A. Lincoln For The Defense

Recently, I issued a post which mentioned the Duff Armstrong murder case, in which Lincoln won an acquittal. Reading further about Lincoln's law career, I came across another of Lincoln's murder cases. Like many Lincoln stories, documentation of the details of this case relies partly on records and partly on folklore.

In 1857, Lincoln represented Melissa Goings, who slugged her abusive husband over the head which resulted in his eventual death. She was charged with murder, although many in the Metamora, Illinois community sympathized with her, knowing her husband's reputation for overly aggressive wife beating.

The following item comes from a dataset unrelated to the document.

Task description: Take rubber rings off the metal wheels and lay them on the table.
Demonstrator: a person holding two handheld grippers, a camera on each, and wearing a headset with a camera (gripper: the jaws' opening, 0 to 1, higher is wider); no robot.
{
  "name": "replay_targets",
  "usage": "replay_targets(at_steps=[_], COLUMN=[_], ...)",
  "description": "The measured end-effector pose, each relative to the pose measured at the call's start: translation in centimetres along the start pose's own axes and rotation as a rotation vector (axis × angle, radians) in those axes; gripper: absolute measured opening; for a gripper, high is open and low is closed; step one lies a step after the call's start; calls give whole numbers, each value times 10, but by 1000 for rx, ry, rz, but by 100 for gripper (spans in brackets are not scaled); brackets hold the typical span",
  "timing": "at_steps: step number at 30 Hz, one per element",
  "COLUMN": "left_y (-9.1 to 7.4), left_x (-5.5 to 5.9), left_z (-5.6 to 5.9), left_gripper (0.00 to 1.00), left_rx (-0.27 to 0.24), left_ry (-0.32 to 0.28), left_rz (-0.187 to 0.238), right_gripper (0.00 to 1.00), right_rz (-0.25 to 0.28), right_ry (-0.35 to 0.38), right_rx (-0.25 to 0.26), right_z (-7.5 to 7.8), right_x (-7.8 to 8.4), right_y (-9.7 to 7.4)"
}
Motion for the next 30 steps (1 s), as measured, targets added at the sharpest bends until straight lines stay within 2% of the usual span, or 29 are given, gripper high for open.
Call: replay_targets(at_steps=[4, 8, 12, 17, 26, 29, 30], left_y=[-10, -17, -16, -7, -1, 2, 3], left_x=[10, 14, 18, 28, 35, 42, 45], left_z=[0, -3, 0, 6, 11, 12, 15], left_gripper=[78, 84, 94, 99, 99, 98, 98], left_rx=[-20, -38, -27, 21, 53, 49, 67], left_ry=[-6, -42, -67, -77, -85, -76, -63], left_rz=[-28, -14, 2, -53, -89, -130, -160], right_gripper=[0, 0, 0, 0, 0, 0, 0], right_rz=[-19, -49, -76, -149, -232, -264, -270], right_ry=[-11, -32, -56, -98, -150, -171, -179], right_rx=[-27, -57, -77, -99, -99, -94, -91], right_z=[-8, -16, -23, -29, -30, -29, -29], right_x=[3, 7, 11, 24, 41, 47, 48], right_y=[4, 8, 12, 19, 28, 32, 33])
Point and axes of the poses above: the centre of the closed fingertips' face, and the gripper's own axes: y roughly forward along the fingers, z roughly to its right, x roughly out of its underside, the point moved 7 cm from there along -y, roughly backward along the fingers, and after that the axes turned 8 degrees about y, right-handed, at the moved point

According to the local legend version of the case, Ms. Goings had been released on bond which had been posted by sympathizers. But the judge, who was not sympathetic to her plight, revoked her bail and remanded her to custody. Sensing the case was going badly, Lincoln asked for time to meet in private with his client and was placed with her in a room on the first floor of the courthouse while the bailiff stood guard outside the door.

At one point, Lincoln left the room. After a while, the bailiff entered and found that Ms. Goings had escaped through an open window.

In a packed courtroom, Lincoln was questioned about his client's absence. He shrugged, said that she had asked him for a drink of water. He told her that the water in Tennessee was sweet. He then left the room.

Supposedly, the audience in the court burst into laughter.

Whether this story is the truth, the whole truth and nothing but the truth is in doubt. It fits a bit too well into the Lincoln lore - admiration for the man of the people who knew how to evade the harsh letter of the law in order to evoke the spirit of the law. The record is devoid of any reference to sanctions imposed upon Lincoln for what the judge surely would have perceived as outrageously unethical conduct.

If Lincoln had made the statements attributed to him, it may have been an example of his famous sense of humor, meant to defuse a tense situation, rather than a serious implication of his complicity.

Historians note that a warrant was issued for Goings' arrest, but when Lincoln returned the next year, he met with the prosecutor and the warrant was quashed and the case dismissed. It has been inferred that, because the community sided with her plight, the lawyers may have conspired to "settle" the matter this way.

Lincoln spent 23 years as a practising lawyer, representing clients in an estimated 5,000 cases of all sorts. Scholars make the case that his experiences as a lawyer during those years formed the character that marked Lincoln's future greatness as president.